__ACTION ITEM__
Instruction for the entries below: return the part that opens with the line containing "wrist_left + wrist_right" and closes with the line containing "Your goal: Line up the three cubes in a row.", exactly, and no pictures.
[Start of Attachment]
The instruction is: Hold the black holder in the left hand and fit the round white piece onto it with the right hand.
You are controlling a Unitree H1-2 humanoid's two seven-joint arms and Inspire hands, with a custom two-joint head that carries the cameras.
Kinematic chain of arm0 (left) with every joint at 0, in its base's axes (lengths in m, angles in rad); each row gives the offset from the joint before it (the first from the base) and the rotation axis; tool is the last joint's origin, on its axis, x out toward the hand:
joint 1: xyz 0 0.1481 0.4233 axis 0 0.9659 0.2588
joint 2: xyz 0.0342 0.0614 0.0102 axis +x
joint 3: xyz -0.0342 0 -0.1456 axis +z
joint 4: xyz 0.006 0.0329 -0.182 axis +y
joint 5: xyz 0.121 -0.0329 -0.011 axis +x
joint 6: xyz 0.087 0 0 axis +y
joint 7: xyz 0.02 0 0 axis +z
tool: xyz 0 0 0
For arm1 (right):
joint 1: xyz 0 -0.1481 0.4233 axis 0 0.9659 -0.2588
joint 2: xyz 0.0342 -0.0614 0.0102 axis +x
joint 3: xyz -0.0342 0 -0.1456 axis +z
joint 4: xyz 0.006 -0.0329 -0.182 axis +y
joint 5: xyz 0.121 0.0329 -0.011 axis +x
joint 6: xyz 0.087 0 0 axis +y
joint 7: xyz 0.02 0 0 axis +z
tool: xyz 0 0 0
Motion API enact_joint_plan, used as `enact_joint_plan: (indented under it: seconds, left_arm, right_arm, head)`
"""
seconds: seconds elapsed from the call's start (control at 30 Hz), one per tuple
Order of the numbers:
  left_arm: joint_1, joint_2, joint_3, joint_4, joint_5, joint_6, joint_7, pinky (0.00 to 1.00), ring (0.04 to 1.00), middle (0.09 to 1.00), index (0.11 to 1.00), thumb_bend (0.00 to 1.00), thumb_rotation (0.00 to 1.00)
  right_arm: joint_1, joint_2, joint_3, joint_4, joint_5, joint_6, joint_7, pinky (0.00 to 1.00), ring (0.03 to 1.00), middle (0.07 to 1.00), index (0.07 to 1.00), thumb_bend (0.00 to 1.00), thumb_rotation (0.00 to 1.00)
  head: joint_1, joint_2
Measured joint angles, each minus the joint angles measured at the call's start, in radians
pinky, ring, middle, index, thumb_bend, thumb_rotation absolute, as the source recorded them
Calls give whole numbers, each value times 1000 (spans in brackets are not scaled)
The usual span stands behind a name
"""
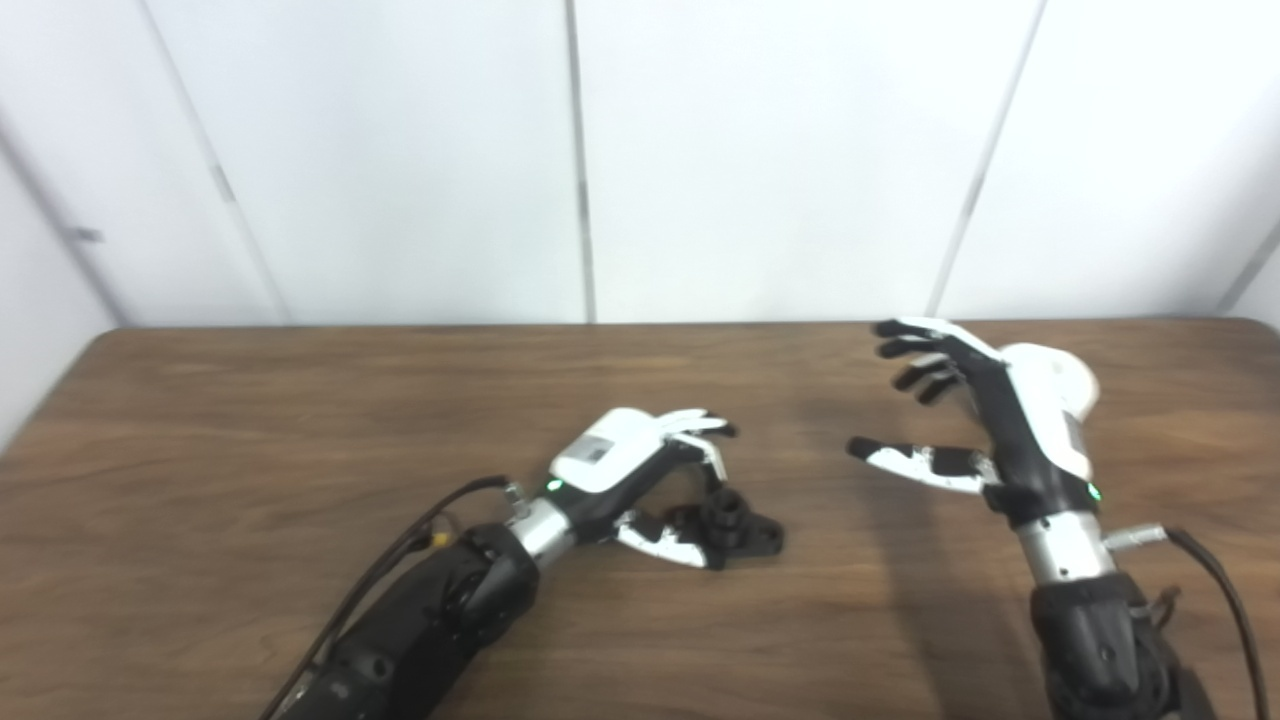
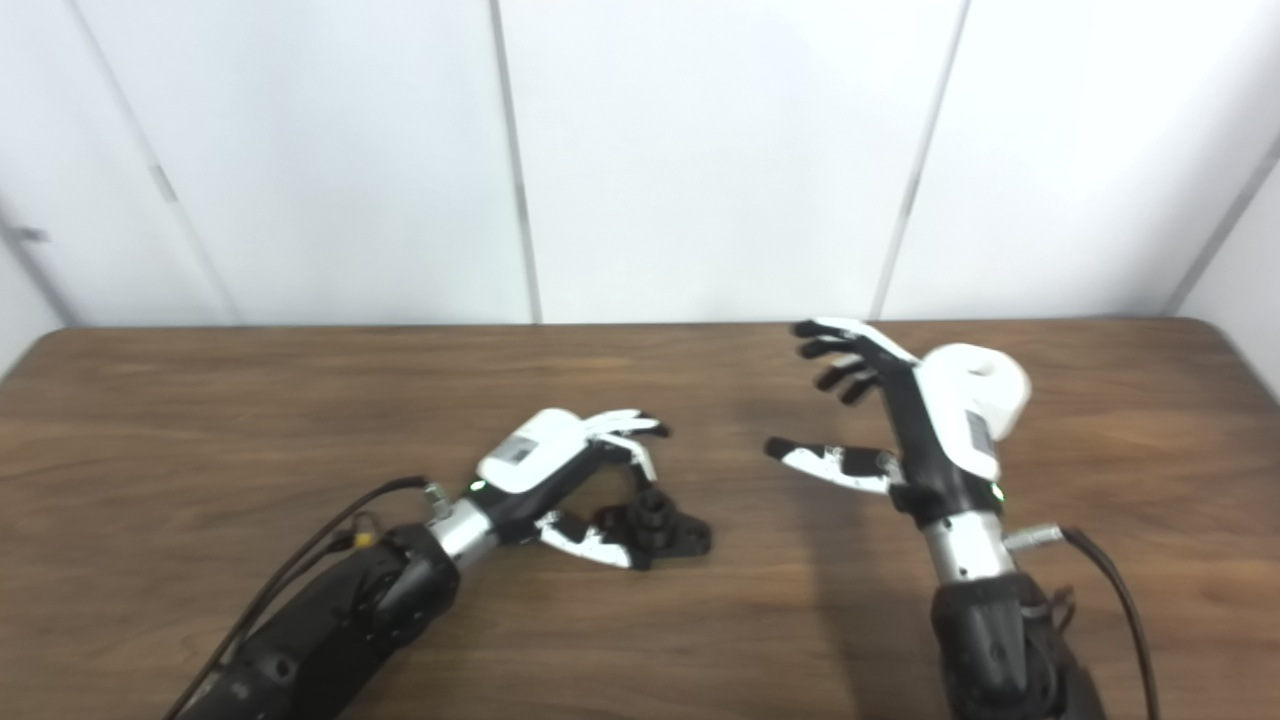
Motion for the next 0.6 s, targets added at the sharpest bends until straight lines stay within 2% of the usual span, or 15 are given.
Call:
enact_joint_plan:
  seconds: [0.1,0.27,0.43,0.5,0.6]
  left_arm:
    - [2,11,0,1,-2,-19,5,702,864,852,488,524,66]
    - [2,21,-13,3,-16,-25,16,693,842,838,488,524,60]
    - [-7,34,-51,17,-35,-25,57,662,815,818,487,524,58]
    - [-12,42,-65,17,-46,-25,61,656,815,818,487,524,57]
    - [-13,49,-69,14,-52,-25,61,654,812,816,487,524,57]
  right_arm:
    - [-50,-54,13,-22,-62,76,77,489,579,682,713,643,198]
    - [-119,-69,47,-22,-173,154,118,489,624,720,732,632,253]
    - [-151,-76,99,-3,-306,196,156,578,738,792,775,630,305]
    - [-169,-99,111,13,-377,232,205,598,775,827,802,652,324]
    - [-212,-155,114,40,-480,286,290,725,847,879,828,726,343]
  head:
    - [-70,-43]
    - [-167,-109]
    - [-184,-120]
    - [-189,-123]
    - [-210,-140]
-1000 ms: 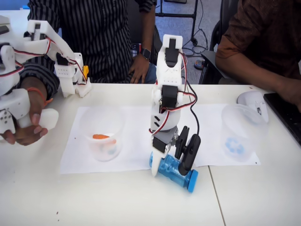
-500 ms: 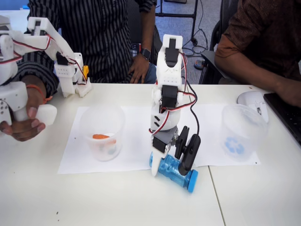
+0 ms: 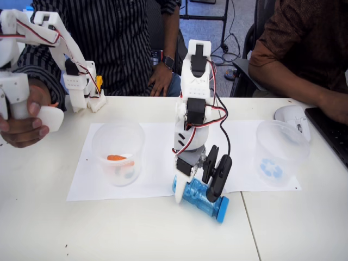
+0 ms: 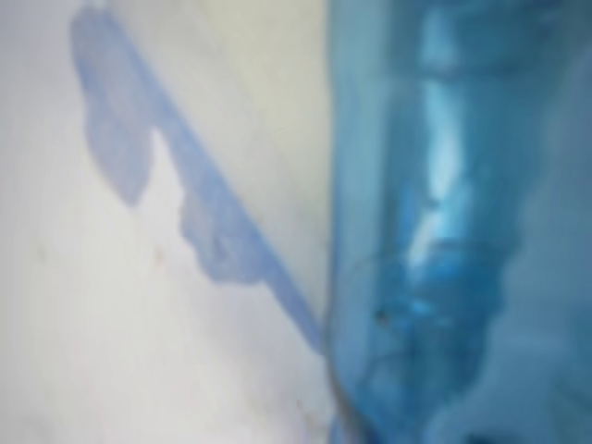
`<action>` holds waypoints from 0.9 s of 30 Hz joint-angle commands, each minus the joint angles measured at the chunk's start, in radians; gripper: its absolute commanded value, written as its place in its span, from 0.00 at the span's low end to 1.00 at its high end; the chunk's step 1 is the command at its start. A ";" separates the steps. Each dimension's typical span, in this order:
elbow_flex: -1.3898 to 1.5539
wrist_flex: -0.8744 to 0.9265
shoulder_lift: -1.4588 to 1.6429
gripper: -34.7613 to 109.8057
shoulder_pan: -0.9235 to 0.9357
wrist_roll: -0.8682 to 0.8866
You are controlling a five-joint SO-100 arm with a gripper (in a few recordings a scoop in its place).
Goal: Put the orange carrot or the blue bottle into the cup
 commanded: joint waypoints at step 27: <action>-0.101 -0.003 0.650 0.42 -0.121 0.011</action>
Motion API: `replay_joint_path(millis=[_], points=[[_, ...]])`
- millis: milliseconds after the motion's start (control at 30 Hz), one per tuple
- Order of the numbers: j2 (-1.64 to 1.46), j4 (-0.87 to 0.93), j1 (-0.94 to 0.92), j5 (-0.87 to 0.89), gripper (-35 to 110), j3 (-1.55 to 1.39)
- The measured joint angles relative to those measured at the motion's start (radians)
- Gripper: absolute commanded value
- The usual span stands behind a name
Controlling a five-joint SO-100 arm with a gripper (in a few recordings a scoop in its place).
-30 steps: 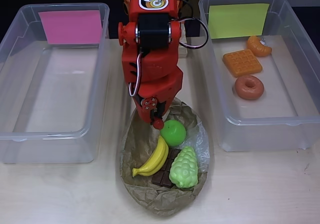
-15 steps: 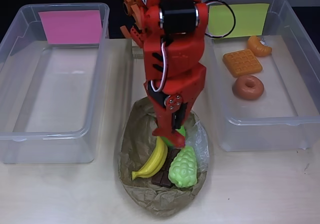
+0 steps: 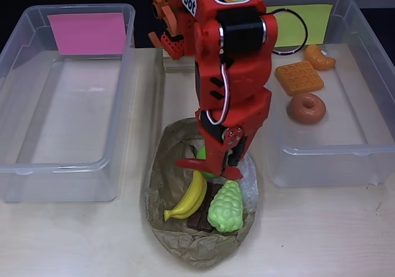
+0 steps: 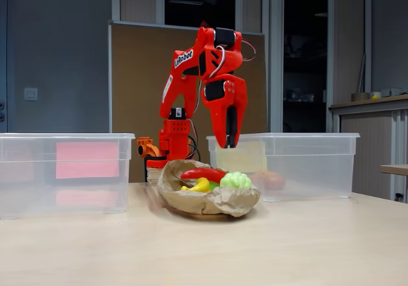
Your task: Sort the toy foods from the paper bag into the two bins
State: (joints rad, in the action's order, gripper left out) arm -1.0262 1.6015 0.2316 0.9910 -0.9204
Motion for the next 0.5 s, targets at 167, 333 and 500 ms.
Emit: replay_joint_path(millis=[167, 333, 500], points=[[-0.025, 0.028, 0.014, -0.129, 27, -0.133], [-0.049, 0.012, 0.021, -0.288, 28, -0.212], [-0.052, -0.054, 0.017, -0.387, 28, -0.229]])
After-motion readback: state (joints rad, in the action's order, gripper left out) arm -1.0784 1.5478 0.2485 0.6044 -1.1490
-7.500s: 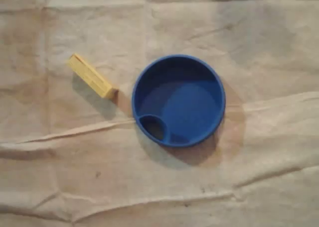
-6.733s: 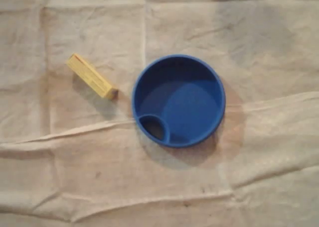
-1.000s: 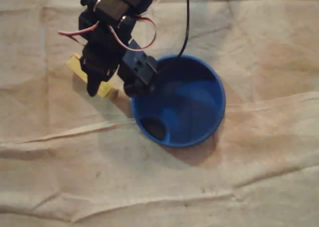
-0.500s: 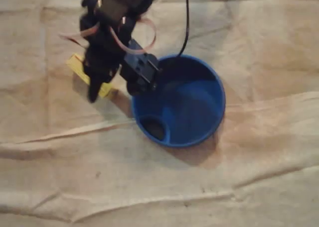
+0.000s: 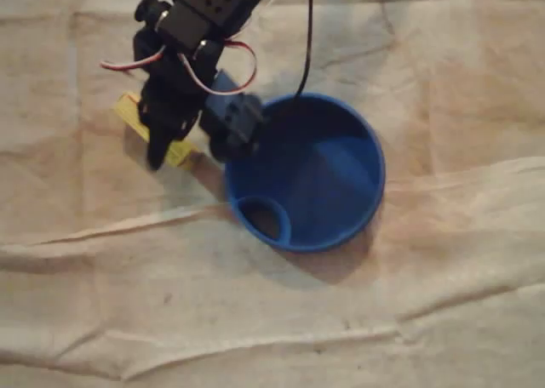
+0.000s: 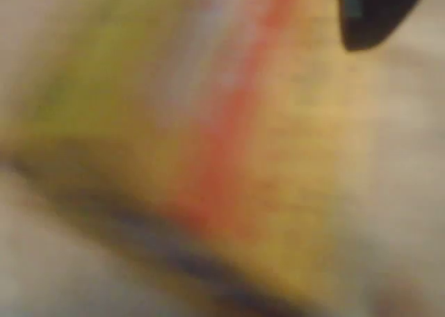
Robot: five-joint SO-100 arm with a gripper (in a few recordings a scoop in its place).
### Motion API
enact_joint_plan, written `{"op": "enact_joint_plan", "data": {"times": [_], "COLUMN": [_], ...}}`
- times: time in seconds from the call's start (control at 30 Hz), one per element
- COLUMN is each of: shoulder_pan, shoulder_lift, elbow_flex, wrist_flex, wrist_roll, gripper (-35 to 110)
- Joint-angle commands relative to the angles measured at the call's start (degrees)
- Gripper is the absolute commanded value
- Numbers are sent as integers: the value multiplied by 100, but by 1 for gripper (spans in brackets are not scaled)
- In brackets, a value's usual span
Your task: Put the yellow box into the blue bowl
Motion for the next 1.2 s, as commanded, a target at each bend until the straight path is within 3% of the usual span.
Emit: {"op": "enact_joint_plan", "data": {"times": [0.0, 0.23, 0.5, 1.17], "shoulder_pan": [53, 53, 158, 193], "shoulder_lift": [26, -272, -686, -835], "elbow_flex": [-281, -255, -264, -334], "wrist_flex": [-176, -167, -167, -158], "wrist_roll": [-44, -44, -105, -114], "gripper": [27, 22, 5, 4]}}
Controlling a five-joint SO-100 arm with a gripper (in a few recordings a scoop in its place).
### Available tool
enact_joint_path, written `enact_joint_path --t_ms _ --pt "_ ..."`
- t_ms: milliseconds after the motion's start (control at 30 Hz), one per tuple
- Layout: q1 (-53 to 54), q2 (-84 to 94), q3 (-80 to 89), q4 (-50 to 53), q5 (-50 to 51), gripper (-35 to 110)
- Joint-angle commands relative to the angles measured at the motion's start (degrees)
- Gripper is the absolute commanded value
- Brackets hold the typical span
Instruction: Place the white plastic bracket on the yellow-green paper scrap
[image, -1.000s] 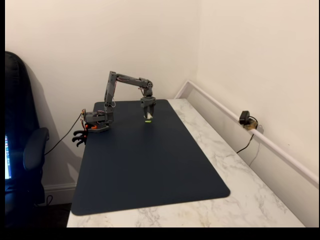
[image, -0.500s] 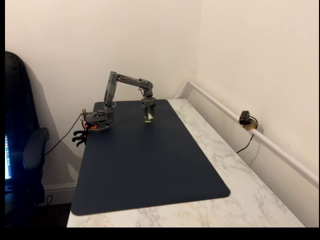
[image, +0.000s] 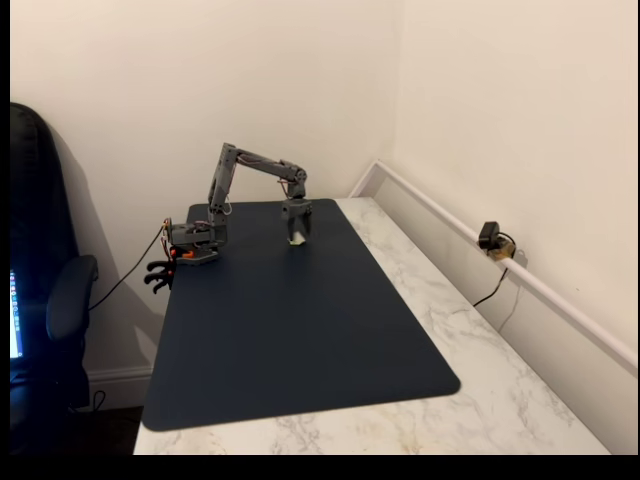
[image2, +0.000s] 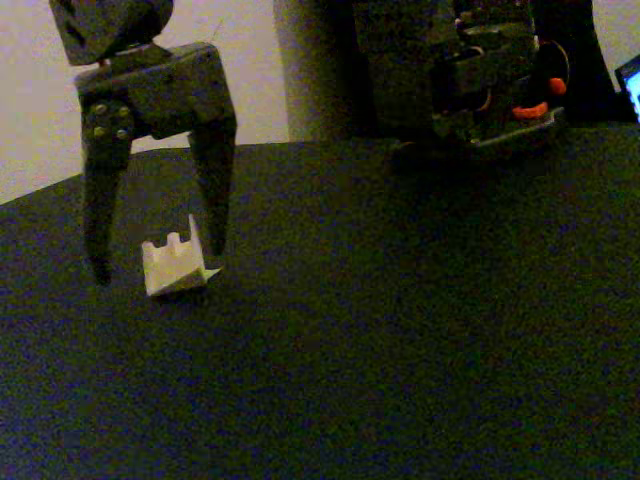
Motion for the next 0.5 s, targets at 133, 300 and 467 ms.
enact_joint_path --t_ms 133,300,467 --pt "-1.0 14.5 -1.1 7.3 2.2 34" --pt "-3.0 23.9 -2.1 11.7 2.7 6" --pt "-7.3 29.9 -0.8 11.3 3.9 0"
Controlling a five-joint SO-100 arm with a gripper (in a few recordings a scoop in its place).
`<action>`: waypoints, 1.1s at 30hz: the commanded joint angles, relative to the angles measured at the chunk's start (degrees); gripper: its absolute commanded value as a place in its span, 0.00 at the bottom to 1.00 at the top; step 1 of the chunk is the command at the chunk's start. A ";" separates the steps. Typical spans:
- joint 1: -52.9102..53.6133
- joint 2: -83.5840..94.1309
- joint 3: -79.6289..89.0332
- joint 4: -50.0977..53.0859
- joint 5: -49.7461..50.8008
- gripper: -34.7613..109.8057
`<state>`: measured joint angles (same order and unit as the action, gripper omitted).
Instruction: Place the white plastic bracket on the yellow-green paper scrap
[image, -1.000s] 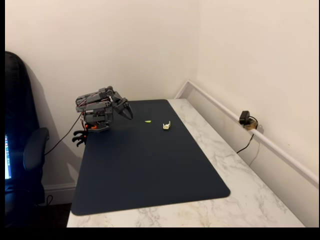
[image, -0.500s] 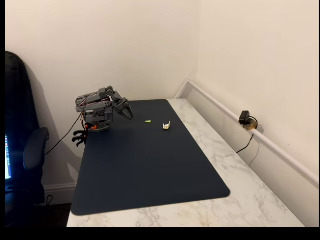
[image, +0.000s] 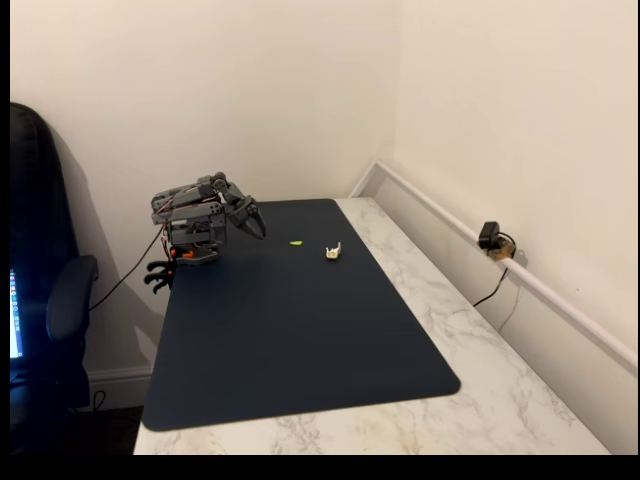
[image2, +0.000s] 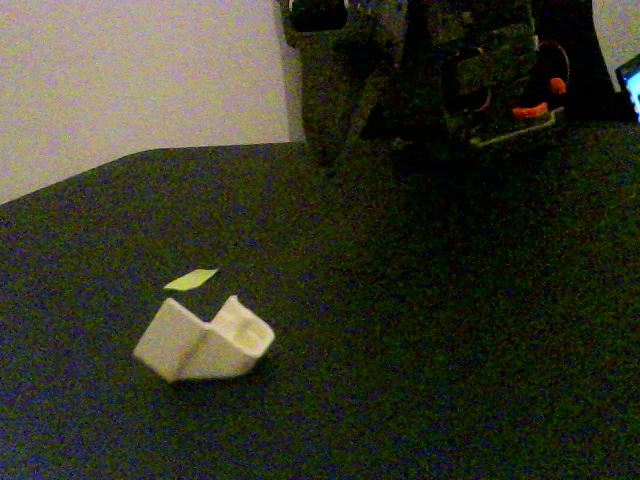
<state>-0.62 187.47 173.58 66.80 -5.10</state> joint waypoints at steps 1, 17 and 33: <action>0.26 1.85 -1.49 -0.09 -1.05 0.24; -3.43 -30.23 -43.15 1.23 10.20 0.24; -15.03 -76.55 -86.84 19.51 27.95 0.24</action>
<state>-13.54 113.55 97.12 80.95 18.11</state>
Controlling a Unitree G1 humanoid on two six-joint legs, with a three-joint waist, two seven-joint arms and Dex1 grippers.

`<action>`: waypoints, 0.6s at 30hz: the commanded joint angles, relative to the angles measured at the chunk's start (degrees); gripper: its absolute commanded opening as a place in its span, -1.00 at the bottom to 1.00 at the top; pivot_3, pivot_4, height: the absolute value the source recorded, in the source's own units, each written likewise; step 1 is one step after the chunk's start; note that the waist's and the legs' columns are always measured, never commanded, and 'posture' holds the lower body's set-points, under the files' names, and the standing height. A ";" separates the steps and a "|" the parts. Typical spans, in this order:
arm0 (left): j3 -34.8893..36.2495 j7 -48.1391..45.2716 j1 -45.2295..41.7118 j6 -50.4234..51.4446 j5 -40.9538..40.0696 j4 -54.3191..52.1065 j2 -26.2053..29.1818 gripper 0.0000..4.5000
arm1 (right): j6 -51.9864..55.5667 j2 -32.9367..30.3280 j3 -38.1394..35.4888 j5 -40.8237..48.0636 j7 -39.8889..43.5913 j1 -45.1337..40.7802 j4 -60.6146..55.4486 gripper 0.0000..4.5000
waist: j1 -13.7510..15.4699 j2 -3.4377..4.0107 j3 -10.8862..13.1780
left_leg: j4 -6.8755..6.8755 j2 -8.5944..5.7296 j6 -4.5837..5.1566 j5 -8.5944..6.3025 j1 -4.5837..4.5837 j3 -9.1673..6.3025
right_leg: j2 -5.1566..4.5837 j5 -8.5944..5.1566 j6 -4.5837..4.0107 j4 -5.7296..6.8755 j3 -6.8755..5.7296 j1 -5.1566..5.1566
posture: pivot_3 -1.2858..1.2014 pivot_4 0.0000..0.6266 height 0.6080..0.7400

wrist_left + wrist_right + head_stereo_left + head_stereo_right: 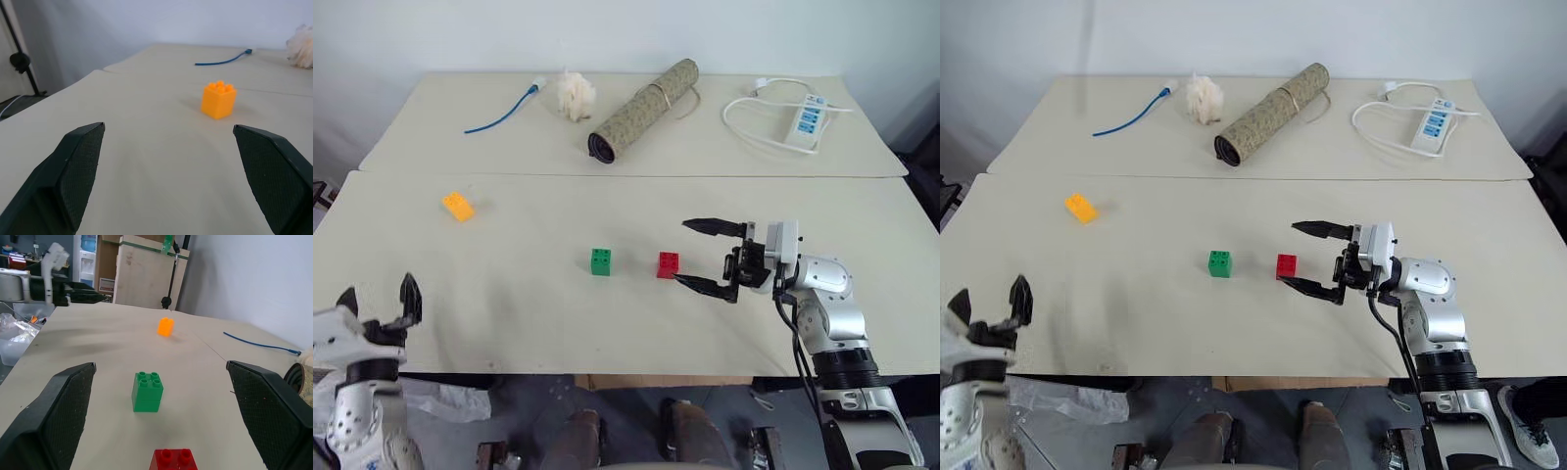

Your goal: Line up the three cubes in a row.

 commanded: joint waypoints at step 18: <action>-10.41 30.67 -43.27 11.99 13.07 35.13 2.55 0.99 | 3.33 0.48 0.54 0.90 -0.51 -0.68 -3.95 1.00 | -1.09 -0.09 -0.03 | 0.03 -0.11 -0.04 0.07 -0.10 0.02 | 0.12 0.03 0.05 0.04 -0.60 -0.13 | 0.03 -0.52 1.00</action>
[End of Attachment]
__SOLUTION TO THE PROBLEM__
wrist_left + wrist_right + head_stereo_left + head_stereo_right: 

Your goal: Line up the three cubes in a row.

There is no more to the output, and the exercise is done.